What needs to be done – Please reproduce the data exactly, though every picture must stay out.

Available data –

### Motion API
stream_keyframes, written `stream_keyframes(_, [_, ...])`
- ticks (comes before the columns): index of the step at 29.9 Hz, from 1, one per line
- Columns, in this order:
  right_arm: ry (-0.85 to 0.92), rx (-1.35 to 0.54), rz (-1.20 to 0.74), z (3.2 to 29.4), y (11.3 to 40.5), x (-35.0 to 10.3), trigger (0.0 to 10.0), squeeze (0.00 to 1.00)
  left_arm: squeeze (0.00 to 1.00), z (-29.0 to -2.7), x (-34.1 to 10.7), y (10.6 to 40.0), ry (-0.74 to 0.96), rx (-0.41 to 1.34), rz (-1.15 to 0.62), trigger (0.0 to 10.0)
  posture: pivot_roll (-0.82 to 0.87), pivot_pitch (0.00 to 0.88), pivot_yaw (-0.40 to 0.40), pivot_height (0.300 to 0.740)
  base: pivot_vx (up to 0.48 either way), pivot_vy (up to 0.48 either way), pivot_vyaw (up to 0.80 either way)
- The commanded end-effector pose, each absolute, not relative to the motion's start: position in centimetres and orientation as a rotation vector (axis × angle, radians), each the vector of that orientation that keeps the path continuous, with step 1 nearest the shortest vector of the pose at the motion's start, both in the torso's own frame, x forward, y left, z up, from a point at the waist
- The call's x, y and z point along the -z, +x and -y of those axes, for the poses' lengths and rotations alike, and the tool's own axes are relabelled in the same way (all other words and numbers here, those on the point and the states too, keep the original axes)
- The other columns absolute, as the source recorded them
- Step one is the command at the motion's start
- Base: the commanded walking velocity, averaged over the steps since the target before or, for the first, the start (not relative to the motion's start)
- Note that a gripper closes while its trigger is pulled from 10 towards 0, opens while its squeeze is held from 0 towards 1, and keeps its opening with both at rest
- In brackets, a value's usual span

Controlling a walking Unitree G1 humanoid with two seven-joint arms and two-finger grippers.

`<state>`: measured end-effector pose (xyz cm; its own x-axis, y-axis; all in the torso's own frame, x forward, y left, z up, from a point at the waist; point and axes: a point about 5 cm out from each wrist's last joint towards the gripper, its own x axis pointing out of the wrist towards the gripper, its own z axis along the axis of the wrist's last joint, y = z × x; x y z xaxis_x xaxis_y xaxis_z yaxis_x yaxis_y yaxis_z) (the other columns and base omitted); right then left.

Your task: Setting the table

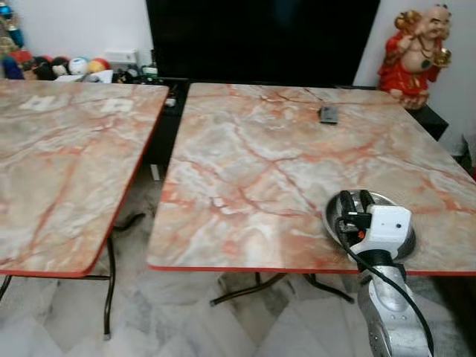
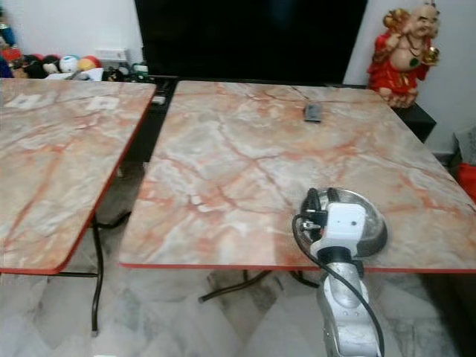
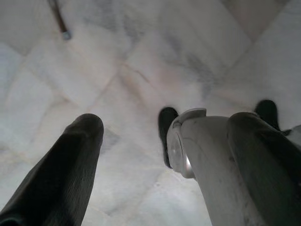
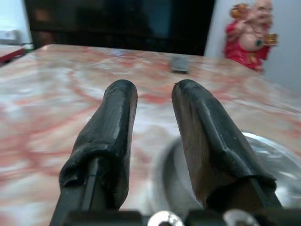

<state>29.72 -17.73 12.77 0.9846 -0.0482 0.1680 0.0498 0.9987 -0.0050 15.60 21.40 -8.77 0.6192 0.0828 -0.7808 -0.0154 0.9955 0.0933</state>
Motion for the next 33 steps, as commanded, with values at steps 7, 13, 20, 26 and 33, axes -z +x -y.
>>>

Response box –
### Motion API
stream_keyframes, written `stream_keyframes(_, [_, ...])`
- ticks (comes before the columns): index of the step at 29.9 Hz, from 1, one per line
- Columns, in this order:
  right_arm: ry (-0.85 to 0.92), rx (-1.35 to 0.54), rz (-1.20 to 0.74), z (3.2 to 29.4), y (11.3 to 40.5), x (-35.0 to 10.3), trigger (0.0 to 10.0), squeeze (0.00 to 1.00)
  left_arm: squeeze (0.00 to 1.00), z (-29.0 to -2.7), x (-34.1 to 10.7), y (10.6 to 40.0), ry (-0.74 to 0.96), rx (-0.41 to 1.34), rz (-1.15 to 0.62), trigger (0.0 to 10.0)
  posture: pivot_roll (-0.82 to 0.87), pivot_pitch (0.00 to 0.88), pivot_yaw (-0.40 to 0.40), pivot_height (0.300 to 0.740)
  base: pivot_vx (up to 0.48 either way), pivot_vy (up to 0.48 either way), pivot_vyaw (up to 0.80 either way)
- The commanded end-effector pose, each absolute, not relative to the motion's start: position in centimetres and orientation as a rotation vector (axis × angle, radians), each the vector of that orientation that keeps the path continuous, with step 1 nearest the shortest vector of the pose at the motion's start, both in the torso's own frame, x forward, y left, z up, from a point at the waist
- The call's x, y and z point along the -z, +x and -y of those axes, for the poses' lengths and rotations alike, and the tool's own axes are relabelled in the same way (all other words and numbers here, those on the point and the states too, keep the original axes)
- The other columns absolute, as the source recorded them
- Step one is the command at the motion's start
- Base: the commanded walking velocity, averaged over the steps since the target before or, for the first, the start (not relative to the motion's start)
- Note that a gripper closes while its trigger is pulled from 10 towards 0, opens while its squeeze is held from 0 towards 1, and keeps its opening with both at rest
- In brackets, a value's usual span

Controlling a walking Unitree G1 humanoid with two seven-joint arms and two-finger grippers.

`<state>`: measured end-effector pose (xyz cm; its own x-axis, y-axis; all in the torso's own frame, x forward, y left, z up, from a point at the waist; point and axes: a point about 5 cm out from each wrist's last joint towards the gripper, its own x axis pointing out of the wrist towards the gripper, its own z axis along the axis of the wrist's last joint, y = z × x; x y z xaxis_x xaxis_y xaxis_z yaxis_x yaxis_y yaxis_z) (the other columns and base omitted); right then left.

Your task: Setting the table


<state>29.72 -17.73 12.77 0.9846 -0.0482 0.1680 0.0498 0.9987 -0.0050 15.60 21.40 -8.77 0.6192 0.0828 -0.7808 -0.0154 0.9955 0.0933</state>
Motion for the next 33 steps, as commanded, with values at steps 7, 13, 20, 26 and 33, axes -z +x -y.
>>>

The output is complete.